Immagine di Giuseppe Meoni
Giornalista e intellettuale, fu insegnante e curatore di testi classici latini e italiani, prima di trasferirsi a Roma, dove diventò direttore del Messaggero, negli anni della prima guerra mondiale. Gran Maestro della massoneria italiana, durante il fascismo fu arrestato e condannato al confino. Visse gli ultimi anni come un prigioniero in casa propria, senza lavoro e oggetto di continue minacce e perquisizioni.

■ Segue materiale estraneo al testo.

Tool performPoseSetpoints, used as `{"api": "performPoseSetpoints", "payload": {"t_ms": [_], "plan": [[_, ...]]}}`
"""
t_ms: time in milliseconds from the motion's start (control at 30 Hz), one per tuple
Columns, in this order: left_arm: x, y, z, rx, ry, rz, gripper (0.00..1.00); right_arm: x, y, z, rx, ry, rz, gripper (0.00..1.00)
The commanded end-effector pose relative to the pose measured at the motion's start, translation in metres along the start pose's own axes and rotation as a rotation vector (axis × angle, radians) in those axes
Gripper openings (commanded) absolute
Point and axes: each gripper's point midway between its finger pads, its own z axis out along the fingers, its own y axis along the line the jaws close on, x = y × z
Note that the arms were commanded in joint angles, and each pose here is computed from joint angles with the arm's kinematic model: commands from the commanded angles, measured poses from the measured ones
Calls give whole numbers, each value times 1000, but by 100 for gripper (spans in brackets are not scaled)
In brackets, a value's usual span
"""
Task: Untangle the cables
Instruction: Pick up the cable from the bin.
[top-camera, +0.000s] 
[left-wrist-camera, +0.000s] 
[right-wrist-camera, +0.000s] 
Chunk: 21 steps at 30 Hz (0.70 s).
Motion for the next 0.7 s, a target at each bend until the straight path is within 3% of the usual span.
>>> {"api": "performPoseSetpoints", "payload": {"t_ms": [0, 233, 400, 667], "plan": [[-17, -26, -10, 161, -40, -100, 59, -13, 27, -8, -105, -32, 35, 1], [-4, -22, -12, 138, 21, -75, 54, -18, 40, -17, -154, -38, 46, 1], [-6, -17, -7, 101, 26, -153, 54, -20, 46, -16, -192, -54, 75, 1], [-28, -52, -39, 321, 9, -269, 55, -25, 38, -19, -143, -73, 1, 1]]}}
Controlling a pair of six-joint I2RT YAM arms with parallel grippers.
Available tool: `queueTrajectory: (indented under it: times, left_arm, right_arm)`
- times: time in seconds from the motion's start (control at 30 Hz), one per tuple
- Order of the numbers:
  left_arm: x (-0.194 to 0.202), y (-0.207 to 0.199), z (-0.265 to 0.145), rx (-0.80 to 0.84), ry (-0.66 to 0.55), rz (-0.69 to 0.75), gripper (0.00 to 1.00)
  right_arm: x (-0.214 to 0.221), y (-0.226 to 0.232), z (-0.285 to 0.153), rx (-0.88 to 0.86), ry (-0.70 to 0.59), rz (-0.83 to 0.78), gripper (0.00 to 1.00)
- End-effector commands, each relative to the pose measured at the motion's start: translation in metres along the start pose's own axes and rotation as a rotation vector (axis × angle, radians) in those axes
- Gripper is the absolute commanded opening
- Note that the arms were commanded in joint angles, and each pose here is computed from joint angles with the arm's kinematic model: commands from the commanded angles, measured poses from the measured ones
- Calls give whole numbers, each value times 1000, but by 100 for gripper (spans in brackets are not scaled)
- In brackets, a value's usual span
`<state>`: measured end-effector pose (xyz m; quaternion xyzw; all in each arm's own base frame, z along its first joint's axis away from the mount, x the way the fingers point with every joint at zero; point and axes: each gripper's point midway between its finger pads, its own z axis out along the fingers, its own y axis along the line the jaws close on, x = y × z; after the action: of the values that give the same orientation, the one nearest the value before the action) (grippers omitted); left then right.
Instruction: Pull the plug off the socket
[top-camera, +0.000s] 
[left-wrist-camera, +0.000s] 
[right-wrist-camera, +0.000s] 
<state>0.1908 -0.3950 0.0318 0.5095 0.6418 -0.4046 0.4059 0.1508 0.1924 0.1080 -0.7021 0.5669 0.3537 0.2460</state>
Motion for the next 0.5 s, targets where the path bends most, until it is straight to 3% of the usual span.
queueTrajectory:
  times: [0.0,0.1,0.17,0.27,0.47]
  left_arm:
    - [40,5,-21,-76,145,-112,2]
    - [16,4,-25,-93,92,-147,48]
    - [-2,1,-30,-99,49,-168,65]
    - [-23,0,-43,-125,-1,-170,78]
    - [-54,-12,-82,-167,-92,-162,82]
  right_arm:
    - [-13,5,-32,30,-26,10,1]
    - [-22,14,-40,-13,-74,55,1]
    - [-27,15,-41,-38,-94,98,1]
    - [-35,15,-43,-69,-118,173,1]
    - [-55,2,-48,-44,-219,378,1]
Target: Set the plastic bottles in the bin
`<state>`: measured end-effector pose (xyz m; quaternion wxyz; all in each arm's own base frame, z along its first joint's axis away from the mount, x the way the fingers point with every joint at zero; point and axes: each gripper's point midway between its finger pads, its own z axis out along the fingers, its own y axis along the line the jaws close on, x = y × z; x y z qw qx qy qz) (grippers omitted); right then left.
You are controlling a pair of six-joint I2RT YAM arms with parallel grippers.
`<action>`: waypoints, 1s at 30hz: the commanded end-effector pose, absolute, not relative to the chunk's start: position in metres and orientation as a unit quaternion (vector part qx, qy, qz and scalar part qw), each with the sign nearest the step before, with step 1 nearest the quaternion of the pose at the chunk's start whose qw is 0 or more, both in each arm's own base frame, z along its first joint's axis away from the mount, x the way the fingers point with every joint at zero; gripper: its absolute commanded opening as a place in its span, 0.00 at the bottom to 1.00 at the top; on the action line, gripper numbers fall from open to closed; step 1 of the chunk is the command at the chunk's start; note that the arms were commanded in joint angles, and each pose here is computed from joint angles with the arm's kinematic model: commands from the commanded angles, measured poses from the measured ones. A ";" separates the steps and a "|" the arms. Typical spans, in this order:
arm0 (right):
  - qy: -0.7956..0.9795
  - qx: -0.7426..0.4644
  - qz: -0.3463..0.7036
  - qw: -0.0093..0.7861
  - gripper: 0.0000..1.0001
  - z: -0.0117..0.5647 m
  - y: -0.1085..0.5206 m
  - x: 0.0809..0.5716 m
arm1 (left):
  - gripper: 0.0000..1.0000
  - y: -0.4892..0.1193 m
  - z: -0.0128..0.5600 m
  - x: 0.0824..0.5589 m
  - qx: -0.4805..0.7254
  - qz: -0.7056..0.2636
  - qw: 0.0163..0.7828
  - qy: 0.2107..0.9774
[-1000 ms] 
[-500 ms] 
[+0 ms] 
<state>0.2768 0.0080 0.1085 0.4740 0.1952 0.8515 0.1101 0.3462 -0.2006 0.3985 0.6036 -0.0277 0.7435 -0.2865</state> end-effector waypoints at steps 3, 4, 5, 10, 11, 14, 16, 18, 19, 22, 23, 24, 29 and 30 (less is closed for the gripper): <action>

«Un breve mesto corteo - la desolata vedova, i due figli, una diecina di amici fidati - e tanti agenti di polizia accompagnavano all'estrema dimora la salma di Giuseppe Meoni. Dopo qualche centinaio di metri e dopo che i poliziotti ebbero preso scrupolosamente nota dei presenti, fu imposto lo scioglimento del corteo e la bara dovette proseguire sola». Un grande pratese, Giuseppe Meoni; una vita non lunga ma densa, combattiva, dolorosa alla fine. Studente al Cicognini, laureato in lettere, Meoni fu insegnante e curatore di testi classici latini e italiani, prima di trasferirsi trentenne a Roma per intraprendere una carriera di giornalista che lo portò a divenire giovane direttore del Messaggero negli anni della prima guerra mondiale. Repubblicano mazziniano, interventista democratico, oratore e polemista potente in costante contrasto con le derive nazionaliste, Meoni era stato iniziato alla massoneria a cavallo dei due secoli presso la loggia pratese "Giuseppe Mazzoni". Eletto Grande Maestro Aggiunto nel 1919, Meoni, dopo l'auto-esilio a cui fu condannato il Grande Maestro Domizio Torrigiani, si trovò a guidare la massoneria italiana negli anni della presa del potere da parte dei fascisti, che esercitarono sui massoni, su quelli almeno che non si piegavano al nuovo ordine, ogni sorta di prevaricazioni e di violenze. La sua fermezza e il suo coraggio valsero a Meoni prima l'arresto e poi la condanna al confino; passò gli ultimi anni come un prigioniero in casa propria, privato del lavoro e quasi di ogni contatto col mondo, oggetto di continue intimidazioni, di perquisizioni ossessive. Si spense con la dignità di un senatore romano, amareggiato per la sorte sua e del paese: le sue ceneri, tumulate al cimitero del Verano in un colombario chiuso destinato agli oppositori politici (temuti anche da morti, evidentemente), furono raggiunte, tre anni dopo, dalle ceneri di Gramsci. s.f.